I write this after going through several rounds of interviews myself and thus would suggest, the aspiring Data Engineers, to have sufficient knowledge in following mentioned domains:
- Ranking/Value/Aggregate Window functions (For instance: when asked to identify duplicate user IDs, use an aggregate window function instead of GROUP BY following HAVING caluse. These Windows functions are best fitted in cases where you also want to retain the original rows in the output.)
- All types of SQL Joins (Once, an interviewer asked me to write the output for fuller outer join.)
- SQL Cursors and its application.
- Types of constraints in SQL (all 6 types).
- OLTP vs OLAP (I happened to draw the entire architecture for OLTP in of the interviews.)
- Funcationalities of Data Marts, Data Lakes, Data Bricks.
- Components of Big Data (MapReduce, HDFS, Primary node, Data node along with their functionalities.)

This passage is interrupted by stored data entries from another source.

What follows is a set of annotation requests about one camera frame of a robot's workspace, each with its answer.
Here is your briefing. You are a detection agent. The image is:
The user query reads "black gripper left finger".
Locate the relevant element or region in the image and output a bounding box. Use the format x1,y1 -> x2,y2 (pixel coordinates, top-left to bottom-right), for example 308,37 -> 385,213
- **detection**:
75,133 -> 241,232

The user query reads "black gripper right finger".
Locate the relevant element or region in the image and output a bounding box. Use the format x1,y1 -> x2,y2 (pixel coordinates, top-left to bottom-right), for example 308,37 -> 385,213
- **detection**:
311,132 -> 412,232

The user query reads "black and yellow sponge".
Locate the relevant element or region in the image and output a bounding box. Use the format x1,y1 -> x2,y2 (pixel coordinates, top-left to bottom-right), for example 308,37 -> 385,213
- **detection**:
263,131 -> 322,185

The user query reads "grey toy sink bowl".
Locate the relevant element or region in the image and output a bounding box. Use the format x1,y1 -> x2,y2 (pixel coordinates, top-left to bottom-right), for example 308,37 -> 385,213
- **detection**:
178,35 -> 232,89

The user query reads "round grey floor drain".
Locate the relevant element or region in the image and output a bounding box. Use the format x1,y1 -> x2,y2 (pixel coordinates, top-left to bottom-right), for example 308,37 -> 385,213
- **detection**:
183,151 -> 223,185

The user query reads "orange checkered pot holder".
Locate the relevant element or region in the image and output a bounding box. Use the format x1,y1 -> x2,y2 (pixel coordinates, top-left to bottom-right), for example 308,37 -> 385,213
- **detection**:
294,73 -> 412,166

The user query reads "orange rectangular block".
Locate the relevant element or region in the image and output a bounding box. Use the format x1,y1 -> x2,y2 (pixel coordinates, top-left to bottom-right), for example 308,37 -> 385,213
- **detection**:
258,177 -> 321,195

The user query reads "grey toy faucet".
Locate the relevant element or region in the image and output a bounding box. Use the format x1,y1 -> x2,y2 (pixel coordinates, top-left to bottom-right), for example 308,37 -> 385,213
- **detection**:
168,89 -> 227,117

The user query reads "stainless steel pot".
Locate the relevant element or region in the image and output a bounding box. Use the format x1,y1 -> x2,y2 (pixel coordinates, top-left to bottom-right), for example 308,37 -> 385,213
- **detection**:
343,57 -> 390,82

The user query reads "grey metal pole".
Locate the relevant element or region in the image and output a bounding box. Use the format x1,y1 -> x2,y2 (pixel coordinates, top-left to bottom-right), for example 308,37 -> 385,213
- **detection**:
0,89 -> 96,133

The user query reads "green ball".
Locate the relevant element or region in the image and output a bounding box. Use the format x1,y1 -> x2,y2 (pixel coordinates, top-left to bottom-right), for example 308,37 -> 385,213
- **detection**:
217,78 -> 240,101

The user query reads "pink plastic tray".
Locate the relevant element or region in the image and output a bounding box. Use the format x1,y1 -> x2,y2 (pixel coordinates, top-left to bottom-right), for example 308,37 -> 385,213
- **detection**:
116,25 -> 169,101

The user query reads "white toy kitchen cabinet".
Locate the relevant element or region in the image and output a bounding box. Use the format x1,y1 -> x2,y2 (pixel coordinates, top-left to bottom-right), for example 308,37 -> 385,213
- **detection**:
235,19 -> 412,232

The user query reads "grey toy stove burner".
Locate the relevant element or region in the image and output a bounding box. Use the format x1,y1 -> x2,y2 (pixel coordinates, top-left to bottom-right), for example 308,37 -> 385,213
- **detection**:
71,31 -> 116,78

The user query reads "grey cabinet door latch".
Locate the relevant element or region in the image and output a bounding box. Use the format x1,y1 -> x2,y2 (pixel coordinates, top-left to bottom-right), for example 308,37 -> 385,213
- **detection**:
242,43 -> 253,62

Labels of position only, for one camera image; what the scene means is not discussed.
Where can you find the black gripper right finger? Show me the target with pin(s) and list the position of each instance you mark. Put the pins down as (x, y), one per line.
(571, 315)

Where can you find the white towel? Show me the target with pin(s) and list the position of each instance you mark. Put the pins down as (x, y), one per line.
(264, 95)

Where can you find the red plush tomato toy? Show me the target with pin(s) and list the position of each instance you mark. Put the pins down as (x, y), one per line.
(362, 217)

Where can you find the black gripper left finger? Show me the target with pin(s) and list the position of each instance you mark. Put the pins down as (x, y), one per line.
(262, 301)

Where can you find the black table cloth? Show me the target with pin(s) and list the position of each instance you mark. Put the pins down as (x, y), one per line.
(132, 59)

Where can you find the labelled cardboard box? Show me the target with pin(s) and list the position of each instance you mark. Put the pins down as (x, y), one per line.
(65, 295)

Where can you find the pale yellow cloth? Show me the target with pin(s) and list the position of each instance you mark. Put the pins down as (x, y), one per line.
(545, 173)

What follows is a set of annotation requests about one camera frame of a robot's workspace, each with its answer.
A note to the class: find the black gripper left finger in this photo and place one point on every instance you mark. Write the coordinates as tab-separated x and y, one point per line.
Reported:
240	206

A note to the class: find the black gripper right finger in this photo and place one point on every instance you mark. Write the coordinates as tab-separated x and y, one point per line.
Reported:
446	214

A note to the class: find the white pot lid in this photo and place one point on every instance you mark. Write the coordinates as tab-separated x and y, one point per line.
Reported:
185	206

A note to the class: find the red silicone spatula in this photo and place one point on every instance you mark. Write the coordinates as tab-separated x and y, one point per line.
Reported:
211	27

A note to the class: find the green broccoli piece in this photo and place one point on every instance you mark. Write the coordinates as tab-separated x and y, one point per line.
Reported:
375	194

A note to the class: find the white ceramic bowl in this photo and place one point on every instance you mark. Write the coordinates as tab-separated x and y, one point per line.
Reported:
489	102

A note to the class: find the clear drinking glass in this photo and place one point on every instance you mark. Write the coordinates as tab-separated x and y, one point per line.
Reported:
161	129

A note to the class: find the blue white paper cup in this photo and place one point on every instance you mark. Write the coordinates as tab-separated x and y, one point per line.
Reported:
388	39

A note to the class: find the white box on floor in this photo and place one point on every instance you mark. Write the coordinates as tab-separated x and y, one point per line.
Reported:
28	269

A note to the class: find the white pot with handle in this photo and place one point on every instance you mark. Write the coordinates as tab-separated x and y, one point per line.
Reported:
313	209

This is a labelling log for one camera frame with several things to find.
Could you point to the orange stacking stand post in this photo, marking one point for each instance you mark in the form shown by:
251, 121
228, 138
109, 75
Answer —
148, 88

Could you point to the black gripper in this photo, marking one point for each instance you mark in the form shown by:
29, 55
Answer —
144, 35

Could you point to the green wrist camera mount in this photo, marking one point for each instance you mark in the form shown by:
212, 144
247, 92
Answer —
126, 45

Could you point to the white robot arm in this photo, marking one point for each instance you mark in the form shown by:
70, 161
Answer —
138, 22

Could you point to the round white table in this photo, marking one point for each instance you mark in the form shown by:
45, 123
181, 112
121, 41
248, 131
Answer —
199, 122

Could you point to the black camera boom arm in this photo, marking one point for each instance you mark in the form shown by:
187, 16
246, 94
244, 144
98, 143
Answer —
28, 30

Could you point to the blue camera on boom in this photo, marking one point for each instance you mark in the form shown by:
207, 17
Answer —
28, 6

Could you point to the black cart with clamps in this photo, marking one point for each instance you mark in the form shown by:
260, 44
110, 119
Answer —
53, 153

- Batch processing vs Stream processing (Chances are that the interview might ask which is best suited for xyz scenario.)
- Different Data Modeling Schemas in DWH.
- Database architecture approach vs Datapipeline architecture approach.
- Identify different services that are used from the point of data extraction till data visualisation (Most apt method to answer this scanario based question is to draw a flowchart with different broad sections of data sources, staging, modeling, and visualisation.)
- Characteristics of Big Data.
- Differences between structured, semi-structured and un-structured data and similarly question for relational and non-relational databases.
- AWS S3 bucketing strategies and Lambda architecture (AWS related question only because of my prior experience.)
- Data cleaning techniques (Fill/remove/substitute NaN values could be few tchniques to mention in an interview.)
- How to spot outliers within a dataset (Scatter and Box plotting are two ways to spot outliers amonsgt many other techniques.)
- OOP and its concept (objects, classes, inheritance, encapsulation, polymorphism, and etc.)
- Data structures in Python (built-in vs user defined).
- Software design patterns in Software Engineering (Creational, structural and behavioral).
- Decision making statements in any programming language.
- Write pseudocode to find even/odd number in an array.
- Approach to split palindome string in half.
I hope this thread was useful while preparing for your Data Engineering jobs. Happy learing!
Really very nice and helpful guidelines for acing interview.